Warpaint / CD / 2016

HEADS UP

 いま現在、僕がいちばん好きな女の子バンド、ウォーペイントのサード・アルバム。
 先行シングルの『New Song』を聴いたときには、なんだかイントロでシンセが鳴っている風のダンサブルなそのナンバーに、あれ、彼女たちも変わっちゃったかなと不安を覚えたりしたのだけれど、いやいや、なんのなんの。
 アルバムを通して聴いてみたら、そのクールなバンド・サウンドは健在。確かに以前よりもダンサブルにはなったけれど、それで魅力が損なわれるどころか、かえってカッコよくなっている。
 最初に疑問をおぼえた『New Song』も、ちゃんと聴けばそのイントロで鳴っているのはシンセではなく、どうやらエフェクトの強くかかったコーラスみたいだし(つまり人の声)。

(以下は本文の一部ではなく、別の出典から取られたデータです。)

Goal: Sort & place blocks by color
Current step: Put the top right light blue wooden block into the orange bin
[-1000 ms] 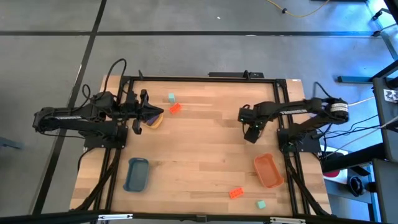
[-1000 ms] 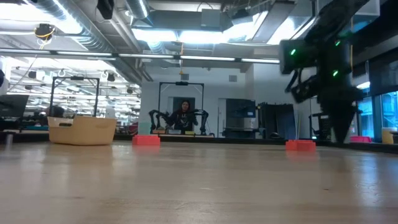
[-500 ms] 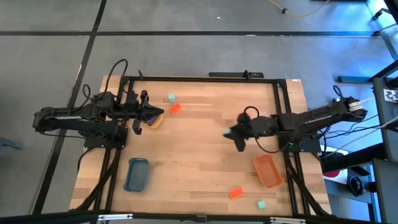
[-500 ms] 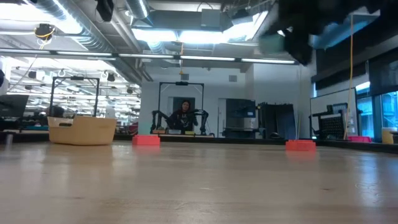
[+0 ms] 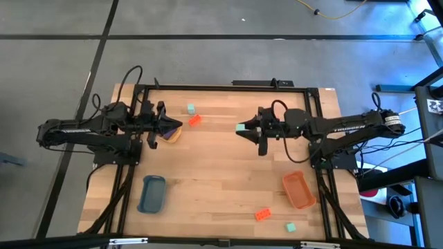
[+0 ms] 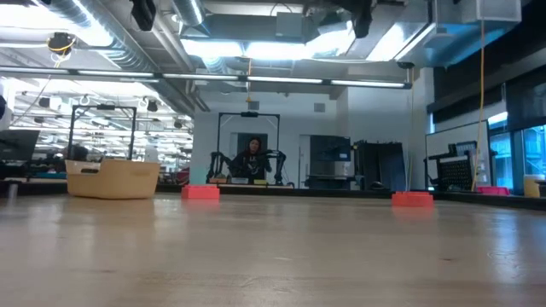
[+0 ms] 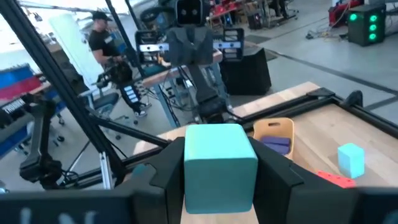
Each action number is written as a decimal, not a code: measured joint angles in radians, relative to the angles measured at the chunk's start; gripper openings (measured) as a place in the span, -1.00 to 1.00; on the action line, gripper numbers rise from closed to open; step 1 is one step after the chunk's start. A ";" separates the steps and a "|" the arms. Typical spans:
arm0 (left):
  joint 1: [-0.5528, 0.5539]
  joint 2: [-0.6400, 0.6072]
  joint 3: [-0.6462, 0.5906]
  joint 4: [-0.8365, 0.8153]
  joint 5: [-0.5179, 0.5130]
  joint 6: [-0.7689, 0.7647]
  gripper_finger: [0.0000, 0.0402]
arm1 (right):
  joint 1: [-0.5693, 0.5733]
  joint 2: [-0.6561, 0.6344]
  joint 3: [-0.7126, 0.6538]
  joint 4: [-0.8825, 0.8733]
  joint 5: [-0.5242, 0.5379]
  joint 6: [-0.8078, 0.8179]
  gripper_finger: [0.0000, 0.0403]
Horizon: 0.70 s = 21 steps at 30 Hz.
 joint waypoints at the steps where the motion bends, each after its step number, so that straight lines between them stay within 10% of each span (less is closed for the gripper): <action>1: 0.000 0.000 0.000 -0.001 0.004 0.000 -1.00 | -0.002 0.000 0.001 -0.010 -0.001 0.000 -0.33; 21: 0.000 0.000 0.000 -0.002 0.010 0.000 -1.00 | -0.002 0.000 0.000 -0.014 -0.011 0.020 -0.33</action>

いや、シンセも鳴っているのかもしれないけど、そこにコーラスがかぶさることで、ひと味違った感触が生まれている。ちゃんと聴けば、これはこれでとてもカッコいい。まったく俺はなにを聴いていたんだろう。
 たぶんベーシストのジェニーリーのソロ活動(残念ながら僕はちゃんとフォローできていません)がいいほうに機能したんだろう。彼女のベースがぐいぐいバンドを引っぱっている感じで、前よりだんぜんグルーヴが豊か。ギター・オリエンテッドな4ピース・バンドとしての個性はそのままに、(ちょっぴり)キャッチーでダンサブルになった、とてもいい作品だと思う。
 いまや時代はすっかりラップやヒップホップ中心って感じになってしまったけれど、それでもやっぱり俺はこういうロックが──暗めのギター・サウンドが──好きなんだよなぁって。そんな自分の趣味を再確認させてくれた、とても気持ちのいい一枚。
(Oct 15, 2016)

Keep Me Singing

Van Morrison / CD / 2016

KEEP ME SINGING

 ヴァン・モリソンの新作。前回がセルフ・カバーのデュエット集だったから、オリジナル盤としては四年ぶりとなる。
 しかしまぁ、これは見事にオヤジだなーと。一聴してそう思った。老境の白人ソウル。
 もともと若いころから枯れた音楽をやってきた人ではあるけれど、今回のアルバムはこれまでになくおとなしい。音もボーカルも控えめで、あまり大きな音は出さないように、ゆっくりと丁寧に演奏していますって感じがする。
 気がつけば、モリソン先生も今年で71歳だ。さすがにもう歳だから、あまりでかい音は出したくないって──そんなことを思ったかどうかは定かではないですが。
 とにかくいつもの音楽をいつも通り良質に、それでいていくらかおとなしめに鳴らしている。後半のブルース・ナンバーなんかでは、ちょっと力の入った歌を聴かせてくれたりもするけれど、基本はとにかくゆっくり、ゆったり。まぁ、のんびりやろうよ、リラックスして聴いてよって感じのアルバム。
 でも、だから駄目ってんではなくて。そののんびりとしたグルーヴと控えめで優しい音作りがいまの僕にはやけに気持ちよかったりする。
 うわー、俺もほんともう若くないなぁって。日々のしかかる疲労感とともに、僕はこのアルバムを聴きながら、来し方行く末をしみじみと考えている。